▶ Input:
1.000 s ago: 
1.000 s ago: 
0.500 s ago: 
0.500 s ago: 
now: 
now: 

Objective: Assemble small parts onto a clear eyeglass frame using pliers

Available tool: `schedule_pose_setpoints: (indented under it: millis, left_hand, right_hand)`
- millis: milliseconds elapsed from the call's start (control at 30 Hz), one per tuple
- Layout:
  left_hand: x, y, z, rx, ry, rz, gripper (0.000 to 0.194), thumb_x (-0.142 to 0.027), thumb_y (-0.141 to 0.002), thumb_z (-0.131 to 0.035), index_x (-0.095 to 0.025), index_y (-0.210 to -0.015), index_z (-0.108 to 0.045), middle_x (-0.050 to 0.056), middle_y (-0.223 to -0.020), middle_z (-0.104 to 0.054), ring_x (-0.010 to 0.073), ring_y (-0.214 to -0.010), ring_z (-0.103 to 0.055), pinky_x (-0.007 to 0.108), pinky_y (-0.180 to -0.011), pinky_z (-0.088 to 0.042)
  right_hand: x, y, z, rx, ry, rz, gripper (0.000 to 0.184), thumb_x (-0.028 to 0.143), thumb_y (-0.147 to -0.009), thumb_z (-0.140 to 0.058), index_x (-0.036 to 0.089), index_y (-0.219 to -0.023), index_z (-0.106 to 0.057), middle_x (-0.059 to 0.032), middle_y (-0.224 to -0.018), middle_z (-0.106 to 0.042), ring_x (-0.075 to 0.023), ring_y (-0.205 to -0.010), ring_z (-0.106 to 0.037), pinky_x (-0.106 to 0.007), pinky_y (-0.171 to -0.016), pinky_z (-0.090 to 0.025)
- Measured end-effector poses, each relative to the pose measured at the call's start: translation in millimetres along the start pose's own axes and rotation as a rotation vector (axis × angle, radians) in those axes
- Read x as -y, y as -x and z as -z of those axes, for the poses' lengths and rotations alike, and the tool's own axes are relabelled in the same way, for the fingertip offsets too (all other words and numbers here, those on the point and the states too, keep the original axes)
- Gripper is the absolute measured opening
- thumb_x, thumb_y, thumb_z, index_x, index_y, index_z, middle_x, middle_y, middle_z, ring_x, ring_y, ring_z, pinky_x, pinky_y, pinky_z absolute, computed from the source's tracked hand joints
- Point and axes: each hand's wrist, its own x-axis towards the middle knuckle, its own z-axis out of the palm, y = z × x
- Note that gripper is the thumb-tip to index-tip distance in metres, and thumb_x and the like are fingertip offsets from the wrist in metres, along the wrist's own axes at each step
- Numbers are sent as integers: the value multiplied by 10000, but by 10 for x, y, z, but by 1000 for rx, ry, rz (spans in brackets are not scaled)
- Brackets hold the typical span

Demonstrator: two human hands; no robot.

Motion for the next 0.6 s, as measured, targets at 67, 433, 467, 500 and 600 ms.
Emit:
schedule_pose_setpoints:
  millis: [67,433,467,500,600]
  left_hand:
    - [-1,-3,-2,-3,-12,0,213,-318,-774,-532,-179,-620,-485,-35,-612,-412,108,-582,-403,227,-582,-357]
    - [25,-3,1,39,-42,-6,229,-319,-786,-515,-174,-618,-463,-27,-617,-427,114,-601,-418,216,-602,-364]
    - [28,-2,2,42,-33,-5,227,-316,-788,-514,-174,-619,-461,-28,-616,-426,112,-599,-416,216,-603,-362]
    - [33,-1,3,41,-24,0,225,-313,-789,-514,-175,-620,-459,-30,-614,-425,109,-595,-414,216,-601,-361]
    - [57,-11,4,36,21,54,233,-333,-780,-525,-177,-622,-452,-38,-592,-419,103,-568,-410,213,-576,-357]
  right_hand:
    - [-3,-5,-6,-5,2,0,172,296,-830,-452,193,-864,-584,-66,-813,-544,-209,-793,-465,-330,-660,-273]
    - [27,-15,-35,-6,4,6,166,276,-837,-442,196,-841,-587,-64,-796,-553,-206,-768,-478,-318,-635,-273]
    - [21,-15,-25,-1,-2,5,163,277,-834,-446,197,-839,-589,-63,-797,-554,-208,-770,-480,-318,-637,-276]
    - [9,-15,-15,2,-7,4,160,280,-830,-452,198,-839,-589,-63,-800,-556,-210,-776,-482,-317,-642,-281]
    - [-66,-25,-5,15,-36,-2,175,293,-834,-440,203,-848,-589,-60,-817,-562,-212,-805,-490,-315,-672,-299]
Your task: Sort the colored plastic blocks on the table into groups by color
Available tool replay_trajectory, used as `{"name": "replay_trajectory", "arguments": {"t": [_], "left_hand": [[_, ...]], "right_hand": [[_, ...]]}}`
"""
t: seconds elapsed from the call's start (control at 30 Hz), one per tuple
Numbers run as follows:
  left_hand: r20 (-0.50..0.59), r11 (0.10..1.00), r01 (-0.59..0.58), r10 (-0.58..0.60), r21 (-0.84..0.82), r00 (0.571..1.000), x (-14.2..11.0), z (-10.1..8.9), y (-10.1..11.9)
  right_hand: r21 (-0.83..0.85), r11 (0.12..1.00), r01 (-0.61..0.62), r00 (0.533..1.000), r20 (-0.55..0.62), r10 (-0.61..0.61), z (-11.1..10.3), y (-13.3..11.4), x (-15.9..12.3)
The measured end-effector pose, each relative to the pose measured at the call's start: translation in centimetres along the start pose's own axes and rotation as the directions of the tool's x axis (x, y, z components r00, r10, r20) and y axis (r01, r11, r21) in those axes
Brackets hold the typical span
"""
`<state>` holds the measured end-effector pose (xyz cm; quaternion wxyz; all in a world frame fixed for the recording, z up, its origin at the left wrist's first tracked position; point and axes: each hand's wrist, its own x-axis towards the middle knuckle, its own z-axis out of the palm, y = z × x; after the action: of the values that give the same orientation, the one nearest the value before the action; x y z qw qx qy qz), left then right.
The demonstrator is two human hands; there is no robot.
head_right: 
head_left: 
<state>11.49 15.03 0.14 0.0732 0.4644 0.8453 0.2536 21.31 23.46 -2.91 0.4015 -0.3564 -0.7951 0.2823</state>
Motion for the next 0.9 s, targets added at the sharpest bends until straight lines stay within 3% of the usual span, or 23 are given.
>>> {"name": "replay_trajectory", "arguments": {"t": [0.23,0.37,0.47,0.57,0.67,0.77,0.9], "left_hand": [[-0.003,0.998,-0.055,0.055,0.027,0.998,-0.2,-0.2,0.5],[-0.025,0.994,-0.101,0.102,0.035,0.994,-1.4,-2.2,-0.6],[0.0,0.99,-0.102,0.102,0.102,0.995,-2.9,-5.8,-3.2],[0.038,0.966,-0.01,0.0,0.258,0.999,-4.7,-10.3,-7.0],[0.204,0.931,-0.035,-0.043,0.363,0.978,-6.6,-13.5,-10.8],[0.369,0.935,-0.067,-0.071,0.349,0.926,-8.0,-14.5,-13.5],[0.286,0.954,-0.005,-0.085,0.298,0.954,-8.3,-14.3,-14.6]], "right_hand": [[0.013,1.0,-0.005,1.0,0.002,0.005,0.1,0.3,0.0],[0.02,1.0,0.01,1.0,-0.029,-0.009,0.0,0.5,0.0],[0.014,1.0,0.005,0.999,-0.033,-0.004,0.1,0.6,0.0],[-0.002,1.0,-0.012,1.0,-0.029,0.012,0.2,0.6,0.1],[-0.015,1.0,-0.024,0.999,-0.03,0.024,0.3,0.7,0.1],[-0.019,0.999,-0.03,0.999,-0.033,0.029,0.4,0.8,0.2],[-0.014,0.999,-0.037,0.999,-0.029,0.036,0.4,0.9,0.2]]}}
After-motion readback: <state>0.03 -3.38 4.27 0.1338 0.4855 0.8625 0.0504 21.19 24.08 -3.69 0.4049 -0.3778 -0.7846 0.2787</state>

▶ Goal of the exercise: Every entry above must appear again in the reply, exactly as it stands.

▶ Written reply:
1.000 s ago: 
1.000 s ago: 
0.500 s ago: 
0.500 s ago: 
now: 
now: 

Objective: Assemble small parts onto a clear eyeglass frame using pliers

Available tool: `schedule_pose_setpoints: (indented under it: millis, left_hand, right_hand)`
- millis: milliseconds elapsed from the call's start (control at 30 Hz), one per tuple
- Layout:
  left_hand: x, y, z, rx, ry, rz, gripper (0.000 to 0.194), thumb_x (-0.142 to 0.027), thumb_y (-0.141 to 0.002), thumb_z (-0.131 to 0.035), index_x (-0.095 to 0.025), index_y (-0.210 to -0.015), index_z (-0.108 to 0.045), middle_x (-0.050 to 0.056), middle_y (-0.223 to -0.020), middle_z (-0.104 to 0.054), ring_x (-0.010 to 0.073), ring_y (-0.214 to -0.010), ring_z (-0.103 to 0.055), pinky_x (-0.007 to 0.108), pinky_y (-0.180 to -0.011), pinky_z (-0.088 to 0.042)
  right_hand: x, y, z, rx, ry, rz, gripper (0.000 to 0.184), thumb_x (-0.028 to 0.143), thumb_y (-0.147 to -0.009), thumb_z (-0.140 to 0.058), index_x (-0.036 to 0.089), index_y (-0.219 to -0.023), index_z (-0.106 to 0.057), middle_x (-0.059 to 0.032), middle_y (-0.224 to -0.018), middle_z (-0.106 to 0.042), ring_x (-0.075 to 0.023), ring_y (-0.205 to -0.010), ring_z (-0.106 to 0.037), pinky_x (-0.106 to 0.007), pinky_y (-0.171 to -0.016), pinky_z (-0.090 to 0.025)
- Measured end-effector poses, each relative to the pose measured at the call's start: translation in millimetres along the start pose's own axes and rotation as a rotation vector (axis × angle, radians) in those axes
- Read x as -y, y as -x and z as -z of those axes, for the poses' lengths and rotations alike, and the tool's own axes are relabelled in the same way, for the fingertip offsets too (all other words and numbers here, those on the point and the states too, keep the original axes)
- Gripper is the absolute measured opening
- thumb_x, thumb_y, thumb_z, index_x, index_y, index_z, middle_x, middle_y, middle_z, ring_x, ring_y, ring_z, pinky_x, pinky_y, pinky_z absolute, computed from the source's tracked hand joints
- Point and axes: each hand's wrist, its own x-axis towards the middle knuckle, its own z-axis out of the palm, y = z × x
- Note that gripper is the thumb-tip to index-tip distance in metres, and thumb_x and the like are fingertip offsets from the wrist in metres, along the wrist's own axes at each step
- Numbers are sent as integers: the value multiplied by 10000, but by 10 for x, y, z, but by 1000 for rx, ry, rz (spans in brackets are not scaled)
- Brackets hold the typical span

Demonstrator: two human hands; no robot.

Motion for the next 0.6 s, as measured, targets at 67, 433, 467, 500 and 600 ms.
Emit:
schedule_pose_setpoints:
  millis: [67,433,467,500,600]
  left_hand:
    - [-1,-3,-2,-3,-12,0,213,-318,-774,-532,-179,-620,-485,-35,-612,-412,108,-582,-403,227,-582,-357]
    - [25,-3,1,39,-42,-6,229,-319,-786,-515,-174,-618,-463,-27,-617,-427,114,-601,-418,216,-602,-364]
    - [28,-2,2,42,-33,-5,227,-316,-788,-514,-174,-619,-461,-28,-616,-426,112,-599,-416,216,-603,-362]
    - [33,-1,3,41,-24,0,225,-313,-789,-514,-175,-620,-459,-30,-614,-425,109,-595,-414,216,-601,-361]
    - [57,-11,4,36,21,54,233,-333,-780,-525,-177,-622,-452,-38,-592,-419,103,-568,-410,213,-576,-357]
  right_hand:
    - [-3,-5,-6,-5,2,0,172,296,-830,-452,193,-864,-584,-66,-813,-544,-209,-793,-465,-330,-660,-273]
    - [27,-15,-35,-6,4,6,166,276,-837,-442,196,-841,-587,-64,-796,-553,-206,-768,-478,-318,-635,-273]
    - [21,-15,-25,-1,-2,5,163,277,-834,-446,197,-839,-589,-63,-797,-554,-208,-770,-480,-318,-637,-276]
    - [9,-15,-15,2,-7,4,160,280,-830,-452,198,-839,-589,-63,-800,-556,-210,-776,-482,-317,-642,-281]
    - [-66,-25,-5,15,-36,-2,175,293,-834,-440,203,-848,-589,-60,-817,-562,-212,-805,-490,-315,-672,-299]
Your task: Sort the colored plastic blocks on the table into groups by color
Available tool replay_trajectory, used as `{"name": "replay_trajectory", "arguments": {"t": [_], "left_hand": [[_, ...]], "right_hand": [[_, ...]]}}`
"""
t: seconds elapsed from the call's start (control at 30 Hz), one per tuple
Numbers run as follows:
  left_hand: r20 (-0.50..0.59), r11 (0.10..1.00), r01 (-0.59..0.58), r10 (-0.58..0.60), r21 (-0.84..0.82), r00 (0.571..1.000), x (-14.2..11.0), z (-10.1..8.9), y (-10.1..11.9)
  right_hand: r21 (-0.83..0.85), r11 (0.12..1.00), r01 (-0.61..0.62), r00 (0.533..1.000), r20 (-0.55..0.62), r10 (-0.61..0.61), z (-11.1..10.3), y (-13.3..11.4), x (-15.9..12.3)
The measured end-effector pose, each relative to the pose measured at the call's start: translation in centimetres along the start pose's own axes and rotation as the directions of the tool's x axis (x, y, z components r00, r10, r20) and y axis (r01, r11, r21) in those axes
Brackets hold the typical span
"""
`<state>` holds the measured end-effector pose (xyz cm; quaternion wxyz; all in a world frame fixed for the recording, z up, its origin at the left wrist's first tracked position; point and axes: each hand's wrist, its own x-axis towards the middle knuckle, its own z-axis out of the palm, y = z × x; after the action: of the values that give the same orientation, the one nearest the value before the action; x y z qw qx qy qz), left then right.
The demonstrator is two human hands; there is no robot.
head_right: 
head_left: 
<state>11.49 15.03 0.14 0.0732 0.4644 0.8453 0.2536 21.31 23.46 -2.91 0.4015 -0.3564 -0.7951 0.2823</state>
Motion for the next 0.9 s, targets added at the sharpest bends until straight lines stay within 3% of the usual span, or 23 are given.
>>> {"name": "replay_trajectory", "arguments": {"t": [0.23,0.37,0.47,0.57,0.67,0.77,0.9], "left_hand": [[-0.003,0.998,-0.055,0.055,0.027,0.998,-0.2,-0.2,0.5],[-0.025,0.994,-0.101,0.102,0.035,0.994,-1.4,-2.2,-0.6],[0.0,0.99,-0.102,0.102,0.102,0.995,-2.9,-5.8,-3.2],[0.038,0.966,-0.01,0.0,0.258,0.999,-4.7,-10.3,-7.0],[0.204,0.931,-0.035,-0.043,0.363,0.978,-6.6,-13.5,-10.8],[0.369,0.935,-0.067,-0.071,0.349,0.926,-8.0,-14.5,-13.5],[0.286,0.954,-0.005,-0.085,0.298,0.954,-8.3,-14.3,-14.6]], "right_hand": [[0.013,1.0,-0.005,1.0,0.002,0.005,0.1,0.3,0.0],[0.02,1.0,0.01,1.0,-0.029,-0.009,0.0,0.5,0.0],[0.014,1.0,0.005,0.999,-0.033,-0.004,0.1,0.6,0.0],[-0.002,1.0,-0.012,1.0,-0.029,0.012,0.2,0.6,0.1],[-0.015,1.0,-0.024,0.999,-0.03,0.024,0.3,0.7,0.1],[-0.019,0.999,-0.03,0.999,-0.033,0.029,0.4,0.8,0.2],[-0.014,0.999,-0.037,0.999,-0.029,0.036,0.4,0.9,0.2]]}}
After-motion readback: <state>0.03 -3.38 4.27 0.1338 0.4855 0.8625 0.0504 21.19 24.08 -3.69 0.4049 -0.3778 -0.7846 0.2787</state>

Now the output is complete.